Vi è poi un’ulteriore implicazione. Il modello posto di fronte a lui è uno che non potrà raggiungere, ma egli sa pure che nel giorno della Pentecoste lo Spirito Santo scese sulla chiesa bambina simile a fuoco purificatore ed a vento potente. Gesù disse: “Or egli disse questo dello Spirito, che avrebbero ricevuto coloro che avrebbero creduto in lui; lo Spirito Santo infatti non era ancora stato dato, perché Gesù non era stato ancora glorificato” (Gv. 7:39). Una volta però realizzata la Sua grande opera, lo Spirito Santo venne. Quello Spirito che dimora nel credente e lo rafforza è una componente necessaria della vita cristiana – così credono gli evangelici. Essi usano parole come “santificazione” e “santità”, parole che indicano la necessità di un modello che essi non potranno mai raggiungere da soli, ma che parla pure di ciò che lo Spirito fa nel credente.

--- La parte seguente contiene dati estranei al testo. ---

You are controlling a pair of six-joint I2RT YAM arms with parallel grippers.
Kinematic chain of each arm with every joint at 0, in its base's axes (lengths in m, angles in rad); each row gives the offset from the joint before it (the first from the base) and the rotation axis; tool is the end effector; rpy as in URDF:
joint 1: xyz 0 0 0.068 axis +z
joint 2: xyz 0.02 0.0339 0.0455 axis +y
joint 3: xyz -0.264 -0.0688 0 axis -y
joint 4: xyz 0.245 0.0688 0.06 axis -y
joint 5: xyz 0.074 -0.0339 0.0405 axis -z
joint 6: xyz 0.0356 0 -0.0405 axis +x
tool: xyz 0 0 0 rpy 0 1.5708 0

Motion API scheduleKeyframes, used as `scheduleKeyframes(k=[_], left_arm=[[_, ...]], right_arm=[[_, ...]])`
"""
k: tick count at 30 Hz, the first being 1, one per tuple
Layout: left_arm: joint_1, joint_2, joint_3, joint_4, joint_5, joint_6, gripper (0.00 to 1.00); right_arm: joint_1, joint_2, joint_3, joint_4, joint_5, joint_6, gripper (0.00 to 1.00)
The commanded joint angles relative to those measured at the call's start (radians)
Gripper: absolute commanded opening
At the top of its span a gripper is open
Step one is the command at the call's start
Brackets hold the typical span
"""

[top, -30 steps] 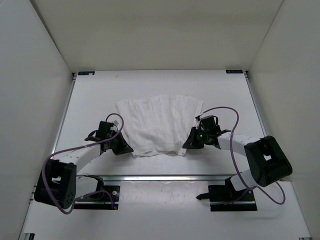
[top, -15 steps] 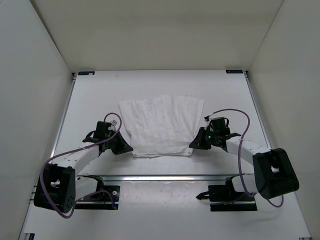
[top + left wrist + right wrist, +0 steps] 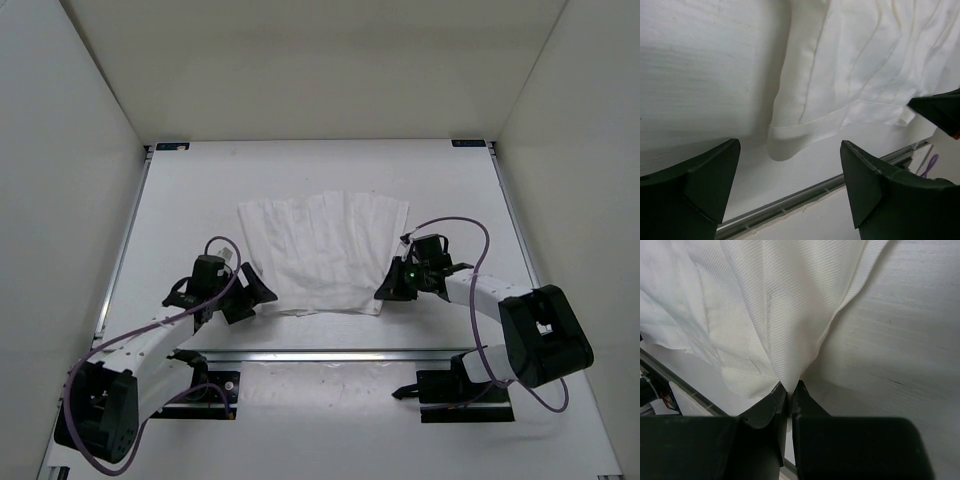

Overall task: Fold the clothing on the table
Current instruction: Fold the skirt

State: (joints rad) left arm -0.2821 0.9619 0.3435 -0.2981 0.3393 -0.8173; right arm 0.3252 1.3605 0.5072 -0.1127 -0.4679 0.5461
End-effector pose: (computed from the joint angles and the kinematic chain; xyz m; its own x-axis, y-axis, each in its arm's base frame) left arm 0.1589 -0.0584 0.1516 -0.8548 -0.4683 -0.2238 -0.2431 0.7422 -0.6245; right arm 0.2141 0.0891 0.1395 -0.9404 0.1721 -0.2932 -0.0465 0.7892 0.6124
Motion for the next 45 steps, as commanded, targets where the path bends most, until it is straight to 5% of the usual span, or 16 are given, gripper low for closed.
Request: scheduleKeyframes(k=[1, 6, 13, 24, 27, 34, 45], left_arm=[[-0.051, 0.015, -0.017, 0.036, -0.054, -0.029, 0.88], [-0.069, 0.092, -0.035, 0.097, -0.06, -0.057, 0.67], [-0.035, 0.083, -0.057, 0.111, -0.083, -0.048, 0.0], [-0.068, 0.038, 0.04, -0.059, -0.102, 0.046, 0.0], [-0.078, 0.041, 0.035, -0.049, -0.108, 0.037, 0.0], [-0.103, 0.086, 0.055, -0.012, -0.148, -0.002, 0.0], [-0.104, 0.101, 0.068, -0.021, -0.174, 0.003, 0.0]], right_arm=[[0.003, 0.015, 0.044, 0.012, -0.009, -0.021, 0.0], [0.009, 0.018, 0.054, 0.005, -0.009, -0.029, 0.0], [0.032, 0.011, 0.047, -0.008, -0.018, -0.038, 0.0], [-0.005, -0.182, -0.065, -0.105, 0.009, -0.106, 0.01], [-0.003, -0.213, -0.082, -0.111, 0.011, -0.11, 0.27], [0.095, -0.235, -0.114, -0.087, 0.035, -0.045, 0.56], [0.178, -0.173, -0.141, -0.061, 0.087, 0.043, 0.35]])
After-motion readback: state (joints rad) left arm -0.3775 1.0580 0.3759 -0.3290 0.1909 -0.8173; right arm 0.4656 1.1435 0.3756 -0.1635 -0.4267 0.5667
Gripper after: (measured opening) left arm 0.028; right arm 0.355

“Cristo è morto per i nostri peccati secondo le Scritture”. Il riferimento che qui si fa alle Scritture significa che la morte di Cristo era in linea perfetta con la volontà del Padre. Nella redenzione si manifesta un grande proposito divino, rivelato e sviluppato attraverso la Bibbia.
Gli evangelici hanno sempre posto un grande accento sul ruolo centrale della Bibbia. Questo non ha a che fare con un dogmatismo perverso, ma con la profonda convinzione che è essa è importante per la fede cristiana. Molte religioni del mondo sono religioni di idee. Si potrebbe dire che in quei casi sono le idee e non la gente che conta. Si potrebbe dire che non importa per loro più di quel tanto che sia veramente vissuto uno che si chiamava Gautama Buddha o Maometto. Ciò che per loro importa è che vi siano grandi idee associate ai loro nomi e che per quelle idee vivano milioni di nostri simili.

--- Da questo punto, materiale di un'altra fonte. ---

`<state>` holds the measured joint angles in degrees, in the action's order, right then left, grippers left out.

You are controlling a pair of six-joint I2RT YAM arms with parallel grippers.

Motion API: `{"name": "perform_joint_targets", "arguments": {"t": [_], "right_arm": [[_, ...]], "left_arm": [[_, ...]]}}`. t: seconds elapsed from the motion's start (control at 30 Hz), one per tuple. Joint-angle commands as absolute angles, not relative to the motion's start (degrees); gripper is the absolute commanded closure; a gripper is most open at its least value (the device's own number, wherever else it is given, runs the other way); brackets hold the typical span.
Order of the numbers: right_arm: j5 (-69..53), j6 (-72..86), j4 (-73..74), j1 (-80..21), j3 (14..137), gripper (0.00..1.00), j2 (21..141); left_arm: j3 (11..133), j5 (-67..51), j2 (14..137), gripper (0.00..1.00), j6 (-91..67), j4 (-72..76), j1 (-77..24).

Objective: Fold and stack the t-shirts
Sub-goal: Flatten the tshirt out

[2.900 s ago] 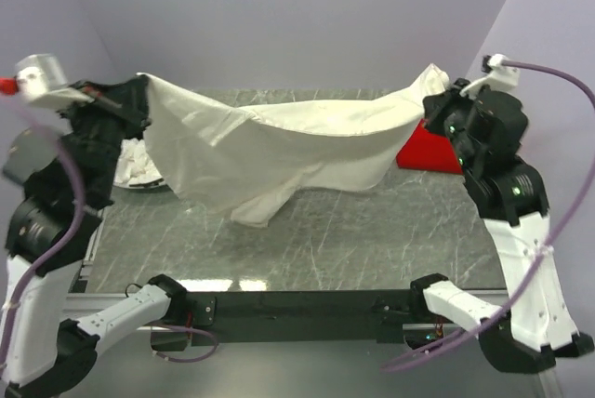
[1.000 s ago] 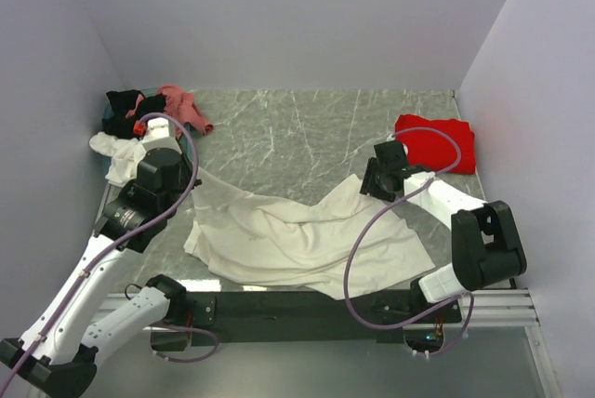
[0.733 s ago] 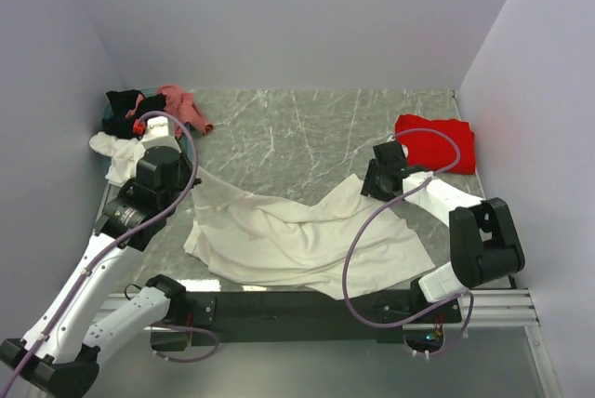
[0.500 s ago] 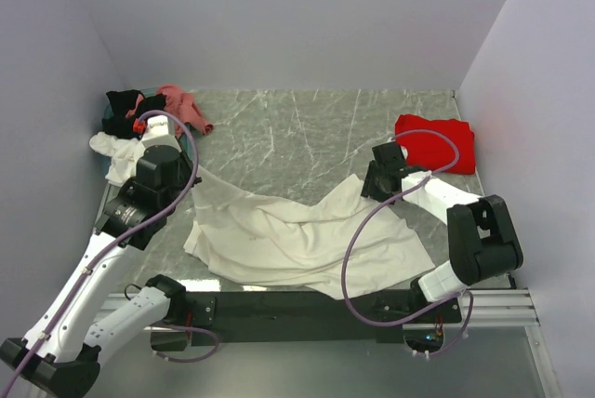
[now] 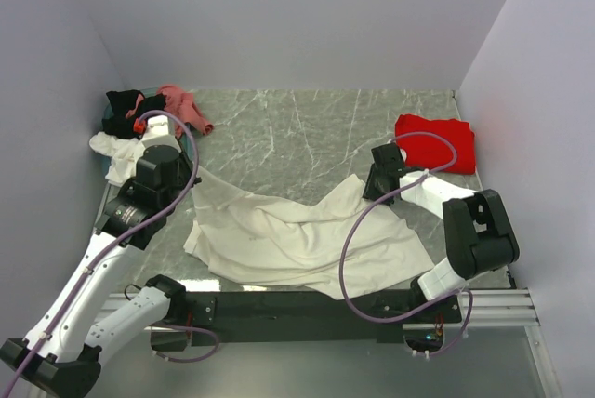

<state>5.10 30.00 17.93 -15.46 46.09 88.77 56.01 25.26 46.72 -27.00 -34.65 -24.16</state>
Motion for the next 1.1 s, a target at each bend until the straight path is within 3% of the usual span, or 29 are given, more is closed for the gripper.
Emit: {"name": "perform_joint_targets", "arguments": {"t": [0.0, 0.17, 0.37, 0.83, 1.07], "right_arm": [[4.92, 30.32, 15.91, -14.85, 45.7, 0.61, 89.38], [4.66, 30.23, 16.0, -14.77, 45.53, 0.73, 88.51], [6.68, 29.36, 18.45, -14.77, 46.76, 1.0, 84.56], [9.32, 21.72, 24.52, -14.77, 51.85, 1.0, 66.02], [9.67, 19.07, 29.0, -14.76, 56.42, 1.0, 48.2]], "left_arm": [[55.72, 24.7, 46.41, 0.99, -25.93, -32.34, -23.73], [55.55, 24.61, 46.41, 0.99, -25.84, -32.26, -23.47], [55.46, 24.08, 46.49, 0.99, -25.75, -31.99, -22.76], [55.37, 22.76, 45.71, 0.99, -25.49, -30.68, -20.83], [59.14, 16.55, 42.89, 0.99, -25.75, -30.06, -20.48]]}}
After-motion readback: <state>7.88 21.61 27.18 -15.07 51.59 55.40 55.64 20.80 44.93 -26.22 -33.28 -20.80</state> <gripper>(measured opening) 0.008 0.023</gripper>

Questo tipo di ragionamento, però, non si applica al cristianesimo. E’ vero che il cristianesimo ha grandi idee e che non importi molto chi abbia dato loro origine, ma ciò che Paolo vuole qui dire è diverso. Si tratta di fatti storici. Il messaggio evangelico è che un tempo Dio venne nella storia nella persona di Gesù Cristo. Venne per vivere una vita di umile servizio e per morire, sul Calvario, “per i nostri peccati”.

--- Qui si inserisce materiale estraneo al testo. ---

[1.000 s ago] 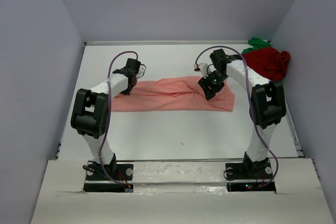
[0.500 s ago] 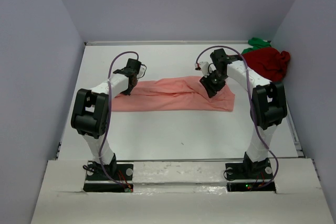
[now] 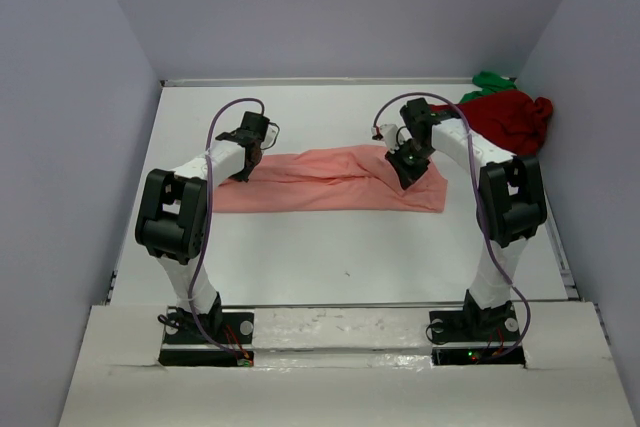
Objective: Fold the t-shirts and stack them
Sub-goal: Fold the tshirt
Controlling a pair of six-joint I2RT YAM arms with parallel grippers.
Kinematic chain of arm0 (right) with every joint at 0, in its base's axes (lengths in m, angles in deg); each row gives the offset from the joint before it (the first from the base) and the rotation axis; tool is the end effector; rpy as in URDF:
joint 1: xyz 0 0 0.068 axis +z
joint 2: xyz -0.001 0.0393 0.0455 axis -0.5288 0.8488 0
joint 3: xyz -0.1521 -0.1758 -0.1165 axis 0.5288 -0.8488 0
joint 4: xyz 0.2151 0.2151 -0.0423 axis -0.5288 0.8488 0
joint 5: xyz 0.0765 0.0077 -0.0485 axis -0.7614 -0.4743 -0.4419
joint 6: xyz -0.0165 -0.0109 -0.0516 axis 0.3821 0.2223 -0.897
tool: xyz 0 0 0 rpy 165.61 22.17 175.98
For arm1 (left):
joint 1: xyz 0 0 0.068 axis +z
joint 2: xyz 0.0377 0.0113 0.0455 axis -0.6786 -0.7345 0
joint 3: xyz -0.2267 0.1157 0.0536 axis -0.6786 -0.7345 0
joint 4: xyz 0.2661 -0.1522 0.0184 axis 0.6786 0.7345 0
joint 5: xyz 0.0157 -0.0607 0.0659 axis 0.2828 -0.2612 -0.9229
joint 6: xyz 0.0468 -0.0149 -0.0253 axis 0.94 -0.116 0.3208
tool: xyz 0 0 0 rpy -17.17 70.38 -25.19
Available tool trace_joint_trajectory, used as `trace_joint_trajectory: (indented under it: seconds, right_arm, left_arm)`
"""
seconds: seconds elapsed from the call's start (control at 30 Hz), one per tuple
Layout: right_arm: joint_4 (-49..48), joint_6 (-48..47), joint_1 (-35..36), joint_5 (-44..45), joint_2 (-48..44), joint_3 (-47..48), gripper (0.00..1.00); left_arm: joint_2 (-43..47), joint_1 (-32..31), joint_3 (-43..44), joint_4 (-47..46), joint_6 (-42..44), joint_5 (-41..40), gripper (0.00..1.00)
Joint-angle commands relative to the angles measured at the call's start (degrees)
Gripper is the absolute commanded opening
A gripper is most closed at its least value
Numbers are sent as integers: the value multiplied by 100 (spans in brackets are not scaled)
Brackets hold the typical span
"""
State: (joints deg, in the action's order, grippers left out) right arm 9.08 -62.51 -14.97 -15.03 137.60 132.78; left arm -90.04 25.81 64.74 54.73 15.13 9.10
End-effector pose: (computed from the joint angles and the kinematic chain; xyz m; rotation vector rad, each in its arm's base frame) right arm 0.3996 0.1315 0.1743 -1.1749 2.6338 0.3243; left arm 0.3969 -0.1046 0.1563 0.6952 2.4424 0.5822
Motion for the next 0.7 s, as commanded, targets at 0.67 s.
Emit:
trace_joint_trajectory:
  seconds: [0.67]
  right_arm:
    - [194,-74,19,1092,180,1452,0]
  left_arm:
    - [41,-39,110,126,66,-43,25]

Il cristianesimo è una religione storica nel modo che nessun’altra lo è. Se non avessimo accesso ai fatti, saremmo tagliati fuori dalle nostre radici. Il nostro accesso ad essi è attraverso “le Scritture”. Esse sono lo strumento che Dio ha scelto per portarci l’Evangelo. Per questo gli evangelici hanno sempre ricevuto questo buon dono e hanno considerato della massima importanza avere una Bibbia su cui si possa contare. Le Scritture riportano l’insegnamento specifico del Signore stesso e quello degli Apostoli, e ci indicano la necessità che i fatti dell’Evangelo siano accuratamente documentati.
Vi sono ancora alter cose che gli evangelici affermano. Non voglio qui fornirne una lista completa. Dico solo che esse sorgono dall’Evangelo. L’intero sistema dell’evangelico è espressione e derivazione dell’Evangelo. Qualunque siano gli errori che gli evangelici hanno fatto, essi cercano di esplicitare le implicazioni della salvezza mediante la croce di Cristo e di vivere secondo esse. L’uomo o la donna che si dichiari evangelico è soprattutto un prodotto ed un portatore dell’Evangelo.
 
Leon Morris, tradotto da: “Working Together”, the magazine of the Australian Evangelical Alliance, 1998 Issue 4.  Il Rev. Dr. Leon Morris è stato il fondatore dell’Alleanza Evangelica di Victoria, e ex preside del Ridley College, Melbourne, Australia. Egli è uno studioso riconosciuto a livello internazionale del Nuovo Testamento, ed autore di 51 libri, di cui sono in circolazione due milioni di copie.